Asbestos litigation continues apace. Sixty companies of the 100 that have been bankrupted to date by asbestos litigation have emerged or are in the process of emerging from bankruptcy by channeling their asbestos liabilities to trusts funded with their assets and insurance coverage. After having paid out over $15 billion in claims, these trusts still have assets exceeding $30 billion.

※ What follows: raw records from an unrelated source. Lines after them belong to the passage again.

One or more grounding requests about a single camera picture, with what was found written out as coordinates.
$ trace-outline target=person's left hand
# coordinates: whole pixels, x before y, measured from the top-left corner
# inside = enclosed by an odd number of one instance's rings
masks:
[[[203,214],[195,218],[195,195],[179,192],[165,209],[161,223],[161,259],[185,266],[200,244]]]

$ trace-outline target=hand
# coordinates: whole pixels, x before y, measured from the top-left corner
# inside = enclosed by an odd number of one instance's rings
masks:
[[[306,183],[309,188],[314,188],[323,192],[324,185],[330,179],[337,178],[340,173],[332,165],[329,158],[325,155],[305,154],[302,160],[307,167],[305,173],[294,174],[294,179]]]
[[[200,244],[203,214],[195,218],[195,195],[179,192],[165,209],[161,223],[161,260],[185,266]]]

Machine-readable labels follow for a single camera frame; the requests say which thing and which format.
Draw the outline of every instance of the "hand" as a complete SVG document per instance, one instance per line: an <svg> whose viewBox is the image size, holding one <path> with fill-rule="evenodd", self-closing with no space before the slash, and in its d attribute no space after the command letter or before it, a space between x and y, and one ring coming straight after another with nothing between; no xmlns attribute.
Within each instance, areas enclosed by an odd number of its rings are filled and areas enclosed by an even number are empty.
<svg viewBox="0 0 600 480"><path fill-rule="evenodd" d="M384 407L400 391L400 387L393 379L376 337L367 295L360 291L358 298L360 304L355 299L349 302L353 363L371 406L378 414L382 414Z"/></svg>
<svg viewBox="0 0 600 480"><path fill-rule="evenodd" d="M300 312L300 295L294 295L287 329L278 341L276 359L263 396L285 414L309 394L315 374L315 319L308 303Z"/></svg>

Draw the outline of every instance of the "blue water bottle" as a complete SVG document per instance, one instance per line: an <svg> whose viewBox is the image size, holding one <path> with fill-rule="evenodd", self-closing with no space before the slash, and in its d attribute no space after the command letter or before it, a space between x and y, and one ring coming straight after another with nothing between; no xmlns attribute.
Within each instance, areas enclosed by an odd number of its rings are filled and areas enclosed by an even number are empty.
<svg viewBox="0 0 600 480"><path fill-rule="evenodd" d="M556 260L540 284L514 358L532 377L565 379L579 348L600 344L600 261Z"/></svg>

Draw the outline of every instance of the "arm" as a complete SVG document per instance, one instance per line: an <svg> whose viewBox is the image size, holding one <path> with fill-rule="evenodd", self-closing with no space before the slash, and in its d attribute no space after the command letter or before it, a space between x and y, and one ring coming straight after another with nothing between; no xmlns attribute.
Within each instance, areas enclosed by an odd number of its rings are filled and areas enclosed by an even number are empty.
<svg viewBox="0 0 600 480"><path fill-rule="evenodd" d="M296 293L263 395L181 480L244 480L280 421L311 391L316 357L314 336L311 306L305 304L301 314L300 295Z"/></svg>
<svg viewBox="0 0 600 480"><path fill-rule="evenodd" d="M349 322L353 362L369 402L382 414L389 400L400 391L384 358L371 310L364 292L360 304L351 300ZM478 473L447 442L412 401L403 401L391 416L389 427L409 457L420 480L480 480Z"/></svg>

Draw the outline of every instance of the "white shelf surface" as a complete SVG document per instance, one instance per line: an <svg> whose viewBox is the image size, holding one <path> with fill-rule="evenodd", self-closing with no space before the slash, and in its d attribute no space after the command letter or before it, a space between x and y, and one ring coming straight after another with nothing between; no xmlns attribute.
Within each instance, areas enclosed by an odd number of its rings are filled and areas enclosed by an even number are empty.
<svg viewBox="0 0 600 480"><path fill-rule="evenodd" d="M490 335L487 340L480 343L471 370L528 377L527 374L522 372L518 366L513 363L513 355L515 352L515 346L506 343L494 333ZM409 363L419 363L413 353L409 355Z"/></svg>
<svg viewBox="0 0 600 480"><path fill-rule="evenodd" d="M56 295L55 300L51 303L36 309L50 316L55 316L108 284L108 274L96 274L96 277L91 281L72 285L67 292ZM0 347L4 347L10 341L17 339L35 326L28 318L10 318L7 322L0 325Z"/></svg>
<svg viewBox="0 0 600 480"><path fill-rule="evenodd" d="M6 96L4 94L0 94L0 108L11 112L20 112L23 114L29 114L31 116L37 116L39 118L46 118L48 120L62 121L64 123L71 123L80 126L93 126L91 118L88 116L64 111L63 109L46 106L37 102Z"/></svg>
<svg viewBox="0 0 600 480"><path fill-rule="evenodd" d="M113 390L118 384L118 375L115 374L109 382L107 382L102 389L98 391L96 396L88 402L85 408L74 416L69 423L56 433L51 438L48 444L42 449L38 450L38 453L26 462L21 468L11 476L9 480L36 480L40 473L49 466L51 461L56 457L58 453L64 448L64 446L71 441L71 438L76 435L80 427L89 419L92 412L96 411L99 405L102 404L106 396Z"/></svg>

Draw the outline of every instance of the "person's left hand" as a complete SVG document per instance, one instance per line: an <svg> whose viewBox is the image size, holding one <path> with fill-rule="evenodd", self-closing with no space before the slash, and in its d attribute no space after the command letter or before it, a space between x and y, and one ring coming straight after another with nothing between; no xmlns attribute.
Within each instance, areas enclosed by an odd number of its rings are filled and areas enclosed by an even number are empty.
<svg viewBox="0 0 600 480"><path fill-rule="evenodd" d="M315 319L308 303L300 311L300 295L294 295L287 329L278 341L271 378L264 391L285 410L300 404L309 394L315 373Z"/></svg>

Asbestos litigation today differs in two major respects from what it was in the 1985-2003 period. First, hundreds of thousands of nonmalignant claims generated by litigation screenings have been replaced by 2500-3000 claims of mesothelioma filed annually and several thousand lung cancer claims that are rapidly increasing in number. Second, there are now dual compensation tracks: suits brought mostly in state courts alleging personal injuries and claims filed with the trusts.

This Article is about the interplay between trust payments to asbestos claimants and suits against solvent defendants in the tort system.

In previous publications, I have laid bare the massively fraudulent enterprise that lawyers, litigation screening companies and doctors perpetrated in nonmalignant asbestos litigation — findings that were largely corroborated in a report by U.S. District Court Judge Janis Jack who found that the litigation doctors hired by asbestos lawyers had “manufactured diagnoses for money.”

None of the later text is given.